2.5 (e) Variable importance

vi_tbl <- varImp(enet_fit, scale = TRUE)$importance %>%
  rownames_to_column("Predictor") %>%
  arrange(desc(Overall))
head(vi_tbl, 10)

Interpretation: The top variables indicate which process and biological parameters have the strongest influence on product yield.

2.6 (f) Relationships between top predictors and Yield

top6 <- vi_tbl %>% slice_max(Overall, n = 6) %>% pull(Predictor)
chem_plot <- ChemicalManufacturingProcess %>%
  select(all_of(top6), Yield) %>%
  pivot_longer(cols = all_of(top6), names_to = "Predictor", values_to = "Value")

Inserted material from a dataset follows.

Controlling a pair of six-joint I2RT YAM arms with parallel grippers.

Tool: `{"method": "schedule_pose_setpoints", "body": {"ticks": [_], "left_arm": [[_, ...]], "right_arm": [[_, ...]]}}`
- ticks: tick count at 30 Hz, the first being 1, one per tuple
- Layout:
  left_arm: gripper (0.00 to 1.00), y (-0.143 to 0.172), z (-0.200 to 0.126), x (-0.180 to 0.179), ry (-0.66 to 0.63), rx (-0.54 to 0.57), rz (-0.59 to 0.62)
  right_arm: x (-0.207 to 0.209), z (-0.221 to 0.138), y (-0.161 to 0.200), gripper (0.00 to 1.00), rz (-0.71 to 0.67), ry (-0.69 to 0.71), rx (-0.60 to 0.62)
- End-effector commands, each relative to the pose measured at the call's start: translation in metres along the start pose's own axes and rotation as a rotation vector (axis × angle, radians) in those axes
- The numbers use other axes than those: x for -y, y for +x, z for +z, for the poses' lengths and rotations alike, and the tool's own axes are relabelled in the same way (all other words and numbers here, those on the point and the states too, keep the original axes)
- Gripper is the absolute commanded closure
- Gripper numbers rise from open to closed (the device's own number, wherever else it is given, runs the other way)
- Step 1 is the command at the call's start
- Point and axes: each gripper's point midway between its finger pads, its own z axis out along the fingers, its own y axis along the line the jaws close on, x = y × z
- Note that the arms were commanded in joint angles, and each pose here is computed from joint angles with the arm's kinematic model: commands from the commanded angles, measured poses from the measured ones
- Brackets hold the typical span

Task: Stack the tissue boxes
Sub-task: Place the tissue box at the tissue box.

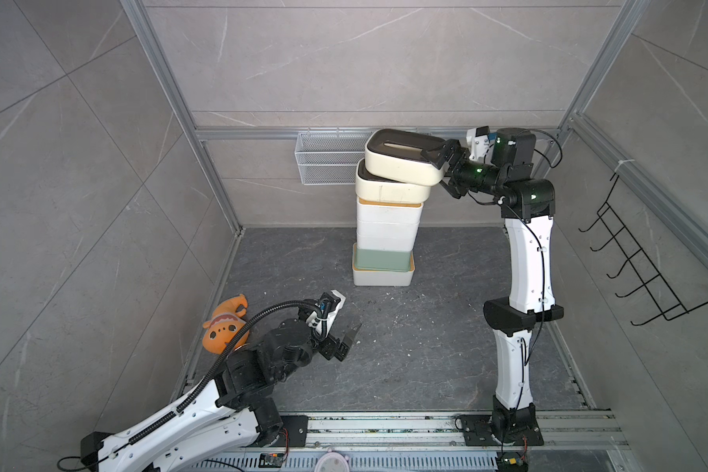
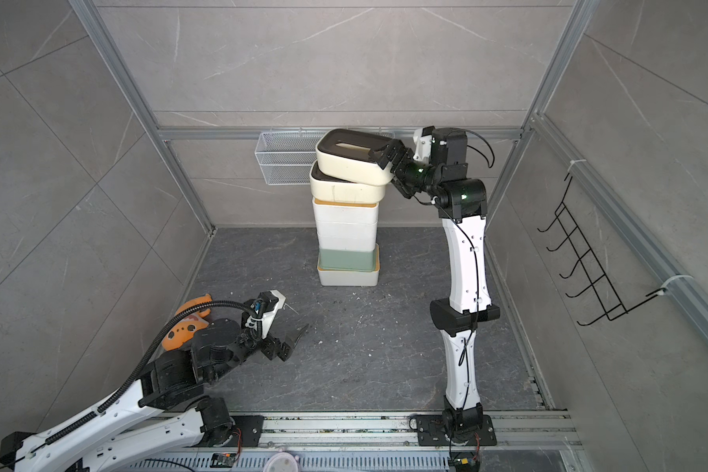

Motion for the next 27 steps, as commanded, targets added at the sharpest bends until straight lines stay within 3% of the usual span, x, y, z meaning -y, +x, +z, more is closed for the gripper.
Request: {"method": "schedule_pose_setpoints", "body": {"ticks": [1,13,27], "left_arm": [[0.00,-0.013,-0.001,0.001,0.004,0.050,-0.012],[0.00,-0.016,0.000,0.000,-0.003,0.051,-0.015],[0.00,-0.016,0.003,0.000,-0.007,0.043,-0.013]], "right_arm": [[-0.022,-0.017,-0.006,0.00,-0.025,-0.045,0.034],[-0.013,-0.021,-0.007,0.00,-0.021,0.015,0.051],[-0.026,-0.032,-0.011,0.00,-0.041,-0.011,0.077]]}}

ggplot(chem_plot, aes(Value, Yield)) +
  geom_point(alpha = 0.7) +
  geom_smooth(method = "loess", se = FALSE) +
  facet_wrap(~ Predictor, scales = "free_x") +
  labs(title = "Yield vs. Top Predictors", x = "Predictor Value", y = "Yield (%)")

Interpretation: Scatterplots reveal how each top predictor correlates with yield, showing trends that could guide process improvements.